§ What needs to be done
Go over the material below and report every line that contains the word "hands".

§ Provided information
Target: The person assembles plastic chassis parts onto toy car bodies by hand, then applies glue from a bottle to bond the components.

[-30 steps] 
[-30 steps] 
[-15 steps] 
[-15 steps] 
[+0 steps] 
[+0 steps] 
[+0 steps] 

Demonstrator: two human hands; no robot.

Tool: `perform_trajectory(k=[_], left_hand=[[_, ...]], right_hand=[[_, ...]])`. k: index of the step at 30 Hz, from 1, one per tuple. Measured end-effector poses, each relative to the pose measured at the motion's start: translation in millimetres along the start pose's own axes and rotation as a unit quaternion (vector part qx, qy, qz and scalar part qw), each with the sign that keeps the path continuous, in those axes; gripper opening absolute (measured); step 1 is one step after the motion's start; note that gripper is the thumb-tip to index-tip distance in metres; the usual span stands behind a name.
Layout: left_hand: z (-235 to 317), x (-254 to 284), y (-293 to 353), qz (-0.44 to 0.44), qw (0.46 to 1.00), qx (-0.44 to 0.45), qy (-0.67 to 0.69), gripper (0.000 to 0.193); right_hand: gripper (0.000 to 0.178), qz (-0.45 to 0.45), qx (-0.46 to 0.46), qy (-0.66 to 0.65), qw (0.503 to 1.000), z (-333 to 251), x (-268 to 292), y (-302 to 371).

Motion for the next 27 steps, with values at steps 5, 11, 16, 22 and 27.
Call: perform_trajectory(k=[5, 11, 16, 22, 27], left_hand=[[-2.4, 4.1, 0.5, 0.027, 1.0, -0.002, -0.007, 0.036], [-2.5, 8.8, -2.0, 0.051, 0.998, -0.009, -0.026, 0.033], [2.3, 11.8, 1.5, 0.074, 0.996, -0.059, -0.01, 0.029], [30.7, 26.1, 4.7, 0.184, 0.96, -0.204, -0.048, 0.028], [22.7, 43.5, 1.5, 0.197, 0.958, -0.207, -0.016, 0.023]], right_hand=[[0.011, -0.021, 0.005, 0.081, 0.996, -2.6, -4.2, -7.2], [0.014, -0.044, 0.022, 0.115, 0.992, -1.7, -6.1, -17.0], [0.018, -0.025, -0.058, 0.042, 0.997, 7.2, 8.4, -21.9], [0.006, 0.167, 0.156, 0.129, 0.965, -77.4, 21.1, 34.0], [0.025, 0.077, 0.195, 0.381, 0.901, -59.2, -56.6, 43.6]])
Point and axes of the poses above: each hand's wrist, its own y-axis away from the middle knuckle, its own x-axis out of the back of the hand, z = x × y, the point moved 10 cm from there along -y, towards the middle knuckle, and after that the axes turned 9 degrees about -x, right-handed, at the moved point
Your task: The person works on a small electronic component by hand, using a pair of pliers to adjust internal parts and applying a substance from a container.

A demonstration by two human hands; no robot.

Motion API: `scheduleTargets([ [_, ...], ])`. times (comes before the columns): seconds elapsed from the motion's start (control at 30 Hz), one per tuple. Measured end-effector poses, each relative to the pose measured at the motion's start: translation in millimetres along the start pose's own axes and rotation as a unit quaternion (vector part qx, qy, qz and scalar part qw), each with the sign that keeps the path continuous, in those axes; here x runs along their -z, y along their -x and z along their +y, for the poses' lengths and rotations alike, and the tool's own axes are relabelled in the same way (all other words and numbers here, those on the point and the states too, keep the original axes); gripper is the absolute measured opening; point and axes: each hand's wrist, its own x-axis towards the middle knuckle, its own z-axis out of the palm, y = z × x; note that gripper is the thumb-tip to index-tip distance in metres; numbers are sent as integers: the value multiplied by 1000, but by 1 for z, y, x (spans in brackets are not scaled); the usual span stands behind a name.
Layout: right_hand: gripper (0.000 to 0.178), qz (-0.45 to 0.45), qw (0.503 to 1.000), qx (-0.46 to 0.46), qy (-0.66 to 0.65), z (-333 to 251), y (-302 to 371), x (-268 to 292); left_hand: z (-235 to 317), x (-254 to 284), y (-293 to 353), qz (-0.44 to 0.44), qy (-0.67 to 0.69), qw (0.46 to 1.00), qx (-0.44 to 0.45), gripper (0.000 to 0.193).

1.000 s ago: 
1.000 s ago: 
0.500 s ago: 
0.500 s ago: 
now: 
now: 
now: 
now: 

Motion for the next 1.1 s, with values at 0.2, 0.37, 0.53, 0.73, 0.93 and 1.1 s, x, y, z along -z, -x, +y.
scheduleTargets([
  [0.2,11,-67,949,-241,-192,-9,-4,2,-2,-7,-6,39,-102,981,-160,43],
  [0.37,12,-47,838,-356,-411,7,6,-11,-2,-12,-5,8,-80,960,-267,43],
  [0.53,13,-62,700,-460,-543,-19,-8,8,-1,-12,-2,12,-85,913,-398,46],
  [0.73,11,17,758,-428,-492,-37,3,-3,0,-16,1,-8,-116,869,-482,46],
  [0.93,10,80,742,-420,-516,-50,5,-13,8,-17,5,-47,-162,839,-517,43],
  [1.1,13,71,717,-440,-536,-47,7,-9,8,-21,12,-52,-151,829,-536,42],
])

§ Solution for this exercise
Demonstrator: two human hands; no robot.
A demonstration by two human hands; no robot.

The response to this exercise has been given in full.